Diese Abbildung zeigt den Ost-West-Verkehrsfluss von der Datenbank zum Web oder zur Anwendung in einer regionalen Hub- und Spoke-Topologie, die eine VM Series-Firewall verwendet. Sie umfasst drei virtuelle Cloud-Netzwerke (VCNs): Hub-VCN (192.168.0.0/16):
  • Das Hub-VCN enthält die Firewalls der VM-Serie. Das Trust-Subnetz verwendet vNIC2 für den internen Datenverkehr zur oder von der VM Series-Firewall. Das Hub-VCN kommuniziert mit Spoke-VCNs über ein dynamisches Routinggateway (DRG).
  • Web- oder Application Tier Spoke-VCN (10.0.0.0/24): Das VCN enthält ein einzelnes Subnetz. Ein Load Balancer verwaltet Datenverkehr zu den Web- oder Anwendungs-VMs. Das VCN der Anwendungsebene ist über das DRG mit dem Hub-VCN verbunden.
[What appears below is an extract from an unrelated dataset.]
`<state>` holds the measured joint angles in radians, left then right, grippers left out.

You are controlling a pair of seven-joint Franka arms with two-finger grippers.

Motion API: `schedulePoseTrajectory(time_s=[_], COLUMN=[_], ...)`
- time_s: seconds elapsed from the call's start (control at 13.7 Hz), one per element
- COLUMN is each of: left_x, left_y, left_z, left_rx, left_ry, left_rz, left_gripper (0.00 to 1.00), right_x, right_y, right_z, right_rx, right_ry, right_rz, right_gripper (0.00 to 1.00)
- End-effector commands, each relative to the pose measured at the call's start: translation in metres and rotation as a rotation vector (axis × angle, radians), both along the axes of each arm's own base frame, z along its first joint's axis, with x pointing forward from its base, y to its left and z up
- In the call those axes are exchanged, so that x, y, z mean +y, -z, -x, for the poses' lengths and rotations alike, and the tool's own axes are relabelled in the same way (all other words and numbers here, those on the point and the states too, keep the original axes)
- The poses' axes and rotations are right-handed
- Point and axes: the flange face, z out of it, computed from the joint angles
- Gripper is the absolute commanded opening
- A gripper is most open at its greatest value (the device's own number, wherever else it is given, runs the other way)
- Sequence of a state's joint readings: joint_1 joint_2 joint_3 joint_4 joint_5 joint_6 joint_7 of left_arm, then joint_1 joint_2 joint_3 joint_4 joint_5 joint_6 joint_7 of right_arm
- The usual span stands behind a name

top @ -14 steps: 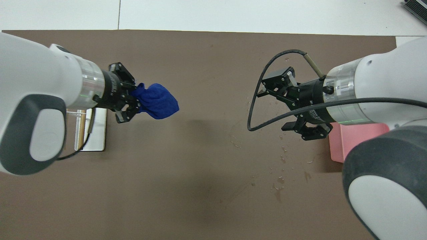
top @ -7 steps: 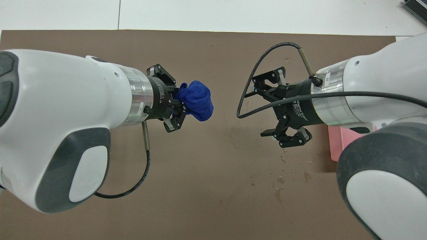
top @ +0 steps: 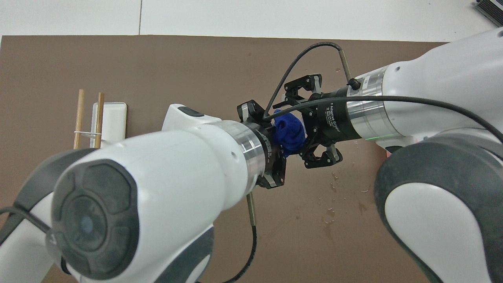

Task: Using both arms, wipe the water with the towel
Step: 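Grasp the blue towel with the right gripper beside the left gripper, then open the left gripper and pull it back while the right gripper holds the towel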

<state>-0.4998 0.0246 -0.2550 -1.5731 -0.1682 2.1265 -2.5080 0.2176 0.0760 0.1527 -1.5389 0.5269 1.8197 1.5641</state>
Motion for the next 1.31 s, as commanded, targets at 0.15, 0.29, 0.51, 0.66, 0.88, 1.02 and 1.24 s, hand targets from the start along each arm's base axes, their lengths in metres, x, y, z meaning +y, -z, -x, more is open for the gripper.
schedulePoseTrajectory(time_s=[0.15,0.29,0.51,0.66,0.88,1.02,1.24], left_x=[-0.007,-0.005,-0.001,0.001,0.014,0.035,0.090], left_y=[-0.009,-0.009,-0.009,-0.008,-0.008,-0.005,-0.001], left_z=[0.006,0.004,0.001,-0.001,-0.011,-0.026,-0.063], left_rx=[-0.018,-0.018,-0.019,-0.018,-0.022,-0.007,0.017], left_ry=[-0.009,-0.013,-0.020,-0.021,-0.040,-0.080,-0.152], left_rz=[0.009,0.009,0.009,0.006,-0.004,-0.019,-0.057], left_gripper=[0.00,0.00,0.00,0.00,0.99,1.00,1.00], right_x=[0.009,0.006,0.002,-0.005,-0.009,-0.008,-0.012], right_y=[-0.004,-0.004,-0.003,-0.003,-0.004,-0.006,-0.003], right_z=[-0.002,-0.003,-0.004,-0.008,-0.009,-0.007,-0.008], right_rx=[-0.014,-0.016,-0.073,-0.116,-0.131,-0.149,-0.199], right_ry=[-0.001,0.001,-0.047,-0.071,-0.076,-0.091,-0.145], right_rz=[-0.009,-0.009,0.064,0.101,0.109,0.137,0.232], right_gripper=[0.72,0.14,0.00,0.00,0.00,0.00,0.00])
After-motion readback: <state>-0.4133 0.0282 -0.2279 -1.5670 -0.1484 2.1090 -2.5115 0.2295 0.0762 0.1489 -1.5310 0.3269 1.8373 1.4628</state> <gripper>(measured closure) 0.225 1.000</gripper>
  • Datenbank-Tier Spoke-VCN (10.0.1.0/24): Das VCN enthält ein einzelnes Subnetz, das das primäre Datenbanksystem enthält. Das VCN der Datenbankebene ist über das DRG mit dem Hub-VCN verbunden.
Ost-West-Verkehrsflüsse von der Datenbank in das Web oder die Anwendung in den folgenden Schritten:
  1. Traffic, der von der Datenbankebene zum Web- oder Anwendungs-Load Balancer (10.0.0.10) verschoben wird, wird über die Routentabelle des Datenbank-Subnetzes (Ziel 0.0.0.0/0) weitergeleitet.
  2. Traffic wird von der Routentabelle des Datenbanksubnetzes in das DRG für das Spoke-VCN der Datenbankebene verschoben.
  3. Traffic wird vom DRG über die Ingress-Routentabelle des Hub-VCN zu VM Series-Firewall-VMs mit dem internen Netzwerk-Load Balancer verschoben. Der Netzwerk-Load Balancer verfügt über mehr als ein Backend, das auf vertrauenswürdige Schnittstellen (vNIC2) der VM Series-Firewall verweist.
  4. Der Traffic von der VM Series-Firewall wird über die Routentabelle des vertrauenswürdigen Subnetzes (Ziel 10.0.0.0/16) weitergeleitet. Die Firewall führt eine Quellübersetzung für eingehende Pakete durch, um sicherzustellen, dass sie die private IP-Adresse der Vertrauensschnittstelle als Quellübersetzungsobjekt verwendet, sodass das Spoke-VCN (Web) Traffic von der Vertrauensschnittstelle der Firewalls sieht.
  5. Traffic wird von der Routentabelle des Trust-Subnetzes zum DRG für das Web-Spoke-VCN verschoben.
  6. Traffic wird vom DRG für das Web, die Anwendung oder den Load Balancer für das Web oder die Anwendung über den Web-Spoke-VCN-Anhang verschoben.